■ **WHAT YOU ARE ASKED TO DO**
Repeat the listing below word for word, stopping after the line that contains "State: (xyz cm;".

■ **RECORDS FOR THE TASK**

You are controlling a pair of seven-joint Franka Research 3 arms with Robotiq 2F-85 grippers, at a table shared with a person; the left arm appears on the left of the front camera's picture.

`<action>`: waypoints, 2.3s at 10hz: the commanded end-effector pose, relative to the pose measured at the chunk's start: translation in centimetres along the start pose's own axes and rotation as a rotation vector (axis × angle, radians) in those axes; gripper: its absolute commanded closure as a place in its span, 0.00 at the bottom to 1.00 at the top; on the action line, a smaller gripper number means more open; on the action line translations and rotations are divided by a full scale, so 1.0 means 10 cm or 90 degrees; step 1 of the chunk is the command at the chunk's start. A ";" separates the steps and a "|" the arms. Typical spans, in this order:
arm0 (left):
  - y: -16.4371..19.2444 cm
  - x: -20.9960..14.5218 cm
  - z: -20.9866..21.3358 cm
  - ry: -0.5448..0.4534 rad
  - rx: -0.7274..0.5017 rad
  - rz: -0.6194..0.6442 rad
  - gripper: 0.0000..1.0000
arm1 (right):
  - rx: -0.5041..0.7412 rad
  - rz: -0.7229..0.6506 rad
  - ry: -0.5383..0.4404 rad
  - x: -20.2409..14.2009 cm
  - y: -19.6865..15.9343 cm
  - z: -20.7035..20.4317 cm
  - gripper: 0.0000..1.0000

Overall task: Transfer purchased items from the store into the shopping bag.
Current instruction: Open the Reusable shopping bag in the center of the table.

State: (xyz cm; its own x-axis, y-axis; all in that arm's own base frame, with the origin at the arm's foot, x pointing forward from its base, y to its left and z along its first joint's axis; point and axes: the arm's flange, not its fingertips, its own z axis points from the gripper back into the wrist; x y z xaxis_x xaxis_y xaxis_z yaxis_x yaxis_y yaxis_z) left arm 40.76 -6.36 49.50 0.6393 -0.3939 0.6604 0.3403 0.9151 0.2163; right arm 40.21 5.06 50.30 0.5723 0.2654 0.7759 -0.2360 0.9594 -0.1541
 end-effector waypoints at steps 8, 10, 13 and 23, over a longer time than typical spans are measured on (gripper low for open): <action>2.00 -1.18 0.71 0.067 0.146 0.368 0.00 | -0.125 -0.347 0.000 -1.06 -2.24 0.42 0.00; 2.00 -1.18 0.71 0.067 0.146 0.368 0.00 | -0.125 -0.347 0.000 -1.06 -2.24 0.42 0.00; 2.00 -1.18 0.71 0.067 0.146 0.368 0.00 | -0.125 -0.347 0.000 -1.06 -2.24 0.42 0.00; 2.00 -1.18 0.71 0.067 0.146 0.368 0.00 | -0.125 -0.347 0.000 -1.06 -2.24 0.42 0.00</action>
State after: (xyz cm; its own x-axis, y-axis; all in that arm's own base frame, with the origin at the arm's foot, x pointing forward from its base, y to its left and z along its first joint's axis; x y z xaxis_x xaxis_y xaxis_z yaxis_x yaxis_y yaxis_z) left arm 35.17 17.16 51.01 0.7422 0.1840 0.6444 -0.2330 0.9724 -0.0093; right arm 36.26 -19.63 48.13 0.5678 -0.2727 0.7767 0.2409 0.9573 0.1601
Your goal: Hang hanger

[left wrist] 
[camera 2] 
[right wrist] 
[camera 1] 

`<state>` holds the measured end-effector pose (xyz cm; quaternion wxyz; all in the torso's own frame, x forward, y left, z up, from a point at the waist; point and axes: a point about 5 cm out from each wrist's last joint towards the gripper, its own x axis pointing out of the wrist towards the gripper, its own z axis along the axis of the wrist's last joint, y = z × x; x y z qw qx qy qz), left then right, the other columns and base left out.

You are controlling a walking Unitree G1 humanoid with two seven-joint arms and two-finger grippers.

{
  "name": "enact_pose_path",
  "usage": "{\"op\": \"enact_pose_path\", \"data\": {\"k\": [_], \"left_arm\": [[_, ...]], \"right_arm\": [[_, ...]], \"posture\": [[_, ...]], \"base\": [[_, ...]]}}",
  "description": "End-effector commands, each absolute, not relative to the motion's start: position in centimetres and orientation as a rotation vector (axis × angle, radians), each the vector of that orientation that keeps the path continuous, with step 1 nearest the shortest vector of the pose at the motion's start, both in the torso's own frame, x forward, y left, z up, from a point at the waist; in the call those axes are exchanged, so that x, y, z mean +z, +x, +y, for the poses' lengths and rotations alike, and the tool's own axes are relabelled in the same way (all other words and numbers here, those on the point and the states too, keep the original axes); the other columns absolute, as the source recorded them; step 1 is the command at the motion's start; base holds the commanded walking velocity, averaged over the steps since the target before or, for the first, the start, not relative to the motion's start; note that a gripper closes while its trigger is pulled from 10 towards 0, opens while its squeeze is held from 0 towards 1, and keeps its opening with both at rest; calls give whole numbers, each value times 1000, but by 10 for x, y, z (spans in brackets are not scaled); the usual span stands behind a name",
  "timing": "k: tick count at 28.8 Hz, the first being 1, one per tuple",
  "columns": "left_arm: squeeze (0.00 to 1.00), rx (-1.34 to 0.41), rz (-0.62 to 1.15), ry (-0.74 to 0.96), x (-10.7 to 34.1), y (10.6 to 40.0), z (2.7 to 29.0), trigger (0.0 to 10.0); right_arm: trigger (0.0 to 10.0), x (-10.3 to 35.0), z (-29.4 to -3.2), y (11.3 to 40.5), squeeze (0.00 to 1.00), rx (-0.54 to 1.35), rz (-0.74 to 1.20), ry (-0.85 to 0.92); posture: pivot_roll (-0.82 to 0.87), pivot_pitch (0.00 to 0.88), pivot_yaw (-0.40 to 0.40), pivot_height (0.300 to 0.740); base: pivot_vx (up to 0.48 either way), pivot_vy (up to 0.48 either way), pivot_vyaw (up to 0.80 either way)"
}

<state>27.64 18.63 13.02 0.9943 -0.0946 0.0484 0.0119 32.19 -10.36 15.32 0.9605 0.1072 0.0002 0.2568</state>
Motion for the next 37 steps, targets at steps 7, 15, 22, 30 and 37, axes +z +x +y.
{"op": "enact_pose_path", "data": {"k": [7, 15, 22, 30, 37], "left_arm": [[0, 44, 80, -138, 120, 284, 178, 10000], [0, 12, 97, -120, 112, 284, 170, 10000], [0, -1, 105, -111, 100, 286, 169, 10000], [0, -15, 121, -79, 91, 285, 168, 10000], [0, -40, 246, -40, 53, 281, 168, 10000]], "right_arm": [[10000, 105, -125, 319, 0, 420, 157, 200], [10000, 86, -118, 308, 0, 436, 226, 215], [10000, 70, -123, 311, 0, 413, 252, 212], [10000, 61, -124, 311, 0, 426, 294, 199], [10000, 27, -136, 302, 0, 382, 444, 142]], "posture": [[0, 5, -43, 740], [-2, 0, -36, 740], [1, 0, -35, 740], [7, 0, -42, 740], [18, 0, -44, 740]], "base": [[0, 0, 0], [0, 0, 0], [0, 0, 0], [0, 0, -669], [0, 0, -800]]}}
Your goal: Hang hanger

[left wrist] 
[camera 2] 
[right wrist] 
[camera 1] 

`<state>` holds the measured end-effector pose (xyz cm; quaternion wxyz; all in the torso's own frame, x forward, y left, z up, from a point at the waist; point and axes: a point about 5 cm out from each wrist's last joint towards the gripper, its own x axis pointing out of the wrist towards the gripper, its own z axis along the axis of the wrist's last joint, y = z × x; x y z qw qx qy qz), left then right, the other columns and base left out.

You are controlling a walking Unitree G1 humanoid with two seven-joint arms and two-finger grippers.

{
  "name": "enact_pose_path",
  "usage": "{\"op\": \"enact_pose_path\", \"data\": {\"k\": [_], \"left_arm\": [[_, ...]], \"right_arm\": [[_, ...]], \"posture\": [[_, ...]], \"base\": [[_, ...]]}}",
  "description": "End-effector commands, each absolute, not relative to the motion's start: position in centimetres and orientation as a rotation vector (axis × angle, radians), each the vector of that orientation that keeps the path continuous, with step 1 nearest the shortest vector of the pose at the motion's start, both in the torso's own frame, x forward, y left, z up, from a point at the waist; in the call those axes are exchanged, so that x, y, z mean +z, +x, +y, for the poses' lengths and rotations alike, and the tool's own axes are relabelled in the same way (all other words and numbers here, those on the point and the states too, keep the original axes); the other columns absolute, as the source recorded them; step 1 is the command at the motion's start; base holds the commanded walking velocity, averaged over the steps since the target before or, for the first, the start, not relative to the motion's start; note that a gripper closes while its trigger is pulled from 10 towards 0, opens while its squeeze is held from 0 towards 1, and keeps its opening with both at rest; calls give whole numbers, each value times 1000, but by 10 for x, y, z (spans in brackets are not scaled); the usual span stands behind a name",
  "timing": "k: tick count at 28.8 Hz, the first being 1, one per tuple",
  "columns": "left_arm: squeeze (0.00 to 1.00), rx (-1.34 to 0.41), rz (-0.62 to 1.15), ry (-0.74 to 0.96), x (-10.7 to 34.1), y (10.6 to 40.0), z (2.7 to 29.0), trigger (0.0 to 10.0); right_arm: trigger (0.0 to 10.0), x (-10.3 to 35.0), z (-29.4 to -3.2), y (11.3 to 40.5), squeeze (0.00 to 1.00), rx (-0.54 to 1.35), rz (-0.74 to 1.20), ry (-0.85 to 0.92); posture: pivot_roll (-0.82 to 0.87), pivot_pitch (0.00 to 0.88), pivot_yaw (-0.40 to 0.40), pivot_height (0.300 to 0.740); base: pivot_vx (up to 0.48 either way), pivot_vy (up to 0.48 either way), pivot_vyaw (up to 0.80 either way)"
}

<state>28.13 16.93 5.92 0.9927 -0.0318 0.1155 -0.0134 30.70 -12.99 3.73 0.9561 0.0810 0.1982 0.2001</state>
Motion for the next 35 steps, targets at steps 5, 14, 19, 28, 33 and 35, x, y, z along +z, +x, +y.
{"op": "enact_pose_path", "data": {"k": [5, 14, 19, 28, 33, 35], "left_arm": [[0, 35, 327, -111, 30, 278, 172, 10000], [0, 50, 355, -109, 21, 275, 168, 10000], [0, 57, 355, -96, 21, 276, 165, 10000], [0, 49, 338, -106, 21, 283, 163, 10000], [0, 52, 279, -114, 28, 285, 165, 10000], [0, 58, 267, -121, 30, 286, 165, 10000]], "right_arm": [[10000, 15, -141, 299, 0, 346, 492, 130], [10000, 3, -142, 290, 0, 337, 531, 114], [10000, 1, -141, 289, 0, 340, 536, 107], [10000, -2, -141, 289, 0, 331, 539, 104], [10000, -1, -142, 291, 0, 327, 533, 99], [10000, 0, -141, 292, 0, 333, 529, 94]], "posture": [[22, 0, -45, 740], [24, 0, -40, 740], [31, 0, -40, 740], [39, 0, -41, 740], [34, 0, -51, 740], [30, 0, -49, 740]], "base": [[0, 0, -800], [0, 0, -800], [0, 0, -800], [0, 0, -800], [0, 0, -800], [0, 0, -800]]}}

■ **SOLUTION**
You are controlling a pair of seven-joint Franka Research 3 arms with Robotiq 2F-85 grippers, at a table shared with a person; the left arm appears on the left of the front camera's picture.

`<action>`: waypoints, 2.3s at 10hz: the commanded end-effector pose, relative to the pose measured at the chunk's start: translation in centimetres along the start pose's own axes and rotation as a rotation vector (axis × angle, radians) in those axes; gripper: its absolute commanded closure as a place in its span, 0.00 at the bottom to 1.00 at the top; on the action line, a smaller gripper number means more open; on the action line translations and rotations are divided by a full scale, so 1.0 means 10 cm or 90 degrees; step 1 of the chunk is the command at the chunk's start. A ";" separates the steps and a "|" the arms. Typical spans, in this order:
arm0 (left):
  - y: -16.4371..19.2444 cm
  - x: -20.9960..14.5218 cm
  - z: -20.9866..21.3358 cm
  - ry: -0.5448..0.4534 rad
  - rx: -0.7274..0.5017 rad
  - rz: -0.6194..0.6442 rad
  - gripper: 0.0000..1.0000
arm1 (right):
  - rx: -0.5041..0.7412 rad
  - rz: -0.7229..0.6506 rad
  - ry: -0.5383..0.4404 rad
  - x: -20.2409..14.2009 cm
  - y: -19.6865..15.9343 cm
  - z: -20.7035..20.4317 cm
  - gripper: 0.0000..1.0000

Overall task: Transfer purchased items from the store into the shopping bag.
Current instruction: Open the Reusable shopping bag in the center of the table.

State: (xyz cm; its own x-axis, y-axis; all in that arm's own base frame, with the origin at the arm's foot, x pointing forward from its base, y to its left and z along its first joint's axis; point and axes: the arm's flange, not its fingertips, its own z axis points from the gripper back into the wrist; x y z xaxis_x xaxis_y xaxis_z yaxis_x yaxis_y yaxis_z) left arm 40.76 -6.36 49.50 0.6393 -0.3939 0.6604 0.3403 0.9151 0.2163; right arm 40.21 5.06 50.30 0.5723 0.2654 0.7759 -0.2360 0.9594 -0.1541

This completes the answer to the exercise.